Zhang Yiming explained that he would be “handing over my role as C.E.O., and removing myself from the responsibilities of daily management, I will have the space to explore long-term strategies, organizational culture, and social responsibility, with a more objective perspective on the company.”

The $400 billion tech company has faced many challenges in recent years, nearly selling TikTok, its most successful brand, in an attempt to meet former President Donald Trump’s requirements and stay accessible in the United States. The popular social media app was already banned in India, whose government cited national security threats.

Though Trump’s demands have since fizzled out, ByteDance is facing more danger as the Chinese government begins to crack down on Big Tech. The government has begun to place heavier restrictions on business practices on tech companies. Last month, 34 Big Tech companies, which included ByteDance, were ordered to put national interest above all else and, going forward, will have to meet the government’s more stringent fair competition and consumer protection regulations.

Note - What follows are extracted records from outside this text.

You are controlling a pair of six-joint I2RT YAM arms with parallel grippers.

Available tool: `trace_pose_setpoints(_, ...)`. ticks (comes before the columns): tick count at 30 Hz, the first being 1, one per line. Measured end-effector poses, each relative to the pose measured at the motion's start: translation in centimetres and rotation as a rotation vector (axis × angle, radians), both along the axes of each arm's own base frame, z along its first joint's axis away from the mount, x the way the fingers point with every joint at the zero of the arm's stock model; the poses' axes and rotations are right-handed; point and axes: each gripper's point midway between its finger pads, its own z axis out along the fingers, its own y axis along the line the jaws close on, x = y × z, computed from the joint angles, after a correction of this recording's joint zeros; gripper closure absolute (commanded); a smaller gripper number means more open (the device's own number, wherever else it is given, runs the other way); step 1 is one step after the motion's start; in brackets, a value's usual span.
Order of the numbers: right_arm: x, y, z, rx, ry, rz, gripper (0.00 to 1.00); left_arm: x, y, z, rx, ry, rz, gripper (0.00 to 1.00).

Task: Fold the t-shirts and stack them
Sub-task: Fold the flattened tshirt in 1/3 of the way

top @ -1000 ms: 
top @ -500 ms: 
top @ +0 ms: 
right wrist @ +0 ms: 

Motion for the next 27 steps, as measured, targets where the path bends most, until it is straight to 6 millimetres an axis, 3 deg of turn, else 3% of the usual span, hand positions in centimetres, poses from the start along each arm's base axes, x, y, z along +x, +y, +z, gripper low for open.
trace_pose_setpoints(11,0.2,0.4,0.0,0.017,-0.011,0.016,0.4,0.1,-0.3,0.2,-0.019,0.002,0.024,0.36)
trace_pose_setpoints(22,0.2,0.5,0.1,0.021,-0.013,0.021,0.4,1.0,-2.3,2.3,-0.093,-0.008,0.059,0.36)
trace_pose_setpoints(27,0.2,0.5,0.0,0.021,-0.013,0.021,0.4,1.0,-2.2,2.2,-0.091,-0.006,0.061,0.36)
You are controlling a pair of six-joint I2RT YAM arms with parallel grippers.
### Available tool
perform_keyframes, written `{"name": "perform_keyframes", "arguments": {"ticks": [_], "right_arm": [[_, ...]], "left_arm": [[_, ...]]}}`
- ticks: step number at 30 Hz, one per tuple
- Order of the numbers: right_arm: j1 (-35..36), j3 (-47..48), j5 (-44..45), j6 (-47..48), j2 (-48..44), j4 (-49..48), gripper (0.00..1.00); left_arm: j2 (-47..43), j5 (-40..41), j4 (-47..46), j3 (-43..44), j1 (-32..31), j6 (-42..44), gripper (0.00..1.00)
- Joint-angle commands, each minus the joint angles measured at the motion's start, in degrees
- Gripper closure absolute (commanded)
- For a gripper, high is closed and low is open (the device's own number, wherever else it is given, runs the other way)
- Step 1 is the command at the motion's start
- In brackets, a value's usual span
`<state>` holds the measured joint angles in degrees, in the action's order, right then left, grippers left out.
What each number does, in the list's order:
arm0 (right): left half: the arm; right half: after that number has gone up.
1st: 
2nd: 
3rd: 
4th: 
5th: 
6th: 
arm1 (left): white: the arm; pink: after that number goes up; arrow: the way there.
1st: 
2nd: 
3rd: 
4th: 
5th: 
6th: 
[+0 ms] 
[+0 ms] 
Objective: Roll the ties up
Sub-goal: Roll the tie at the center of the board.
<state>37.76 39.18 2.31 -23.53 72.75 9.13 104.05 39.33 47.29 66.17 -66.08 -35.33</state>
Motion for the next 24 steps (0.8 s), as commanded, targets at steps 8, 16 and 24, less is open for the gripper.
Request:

The Chinese government imposed a $2.8 billion fine on Alibaba, a massive e-commerce company, for what the government deemed as monopolistic behavior. ByteDance and the 33 other companies were told to “heed Alibaba’s example,” after the e-commerce company pledged thorough reforms following the fine.

To combat the growing concerns of both investors and company executives, Zhang Yiming is stepping down from his position at ByteDance, letting new leadership navigate the difficult political terrain of being a CEO. This could be a smart decision, especially to keep TikTok relevant and unharmed by governmental tactics.

Lian Jye Su, an analyst at ABI Research in Singapore explained that “in order to stay successful and relevant, the CEOs of tech vendors need to dedicate a lot of energy to maintain[ing] good relationship with the government. Not all CEOs want to dedicate their time and energy on this task or have the right skill set to do so.” According to his own words, Yiming doesn’t.

Yiming admitted that he lacks “some of the skills that make an ideal manager” and that he’s “more interested in analyzing organizational and market principles, and leveraging these theories to further reduce management work, rather than actually managing people.” He also explained that he’s “not very social, preferring solitary activities like being online, reading, listening to music, and daydreaming about what may be possible.”

Zhang Yiming said in his letter that “there are still many things that we need to improve, and I think someone else can better drive progress through areas like improved daily management.” That person is Rubo, according to the current CEO. Instead, Yiming intends to “explore long-term strategies, organizational culture, and social responsibility, with a more objective perspective on the company,” and leave the day-to-day management of the company to Rubo, who “has been an invaluable partner” since Day 1.

This seems to be the best thing for TikTok and ByteDance as a whole going forward, giving the company the best chance to make impressive political dealings that will safeguard future mishaps. As a tech conglomerate, ByteDance needs someone at the helm capable of not only managing the inner workings of the company but the outside factors as well. Zhang  Yiming believes this person is Liang Rubo.

TikTok will likely be unaffected by the transition. The change coincides with ByteDance’s announcement last month, which confirmed Xiaomi CFO Chew Shouzi as the dedicated TikTok CEO. Chew took over for Vanessa Pappas, who was only in the position on an interim basis since Kevin Mayer left the role after only four months. Mayer left due to political difficulties in the United States, though TikTok has faded from focus during Biden’s administration.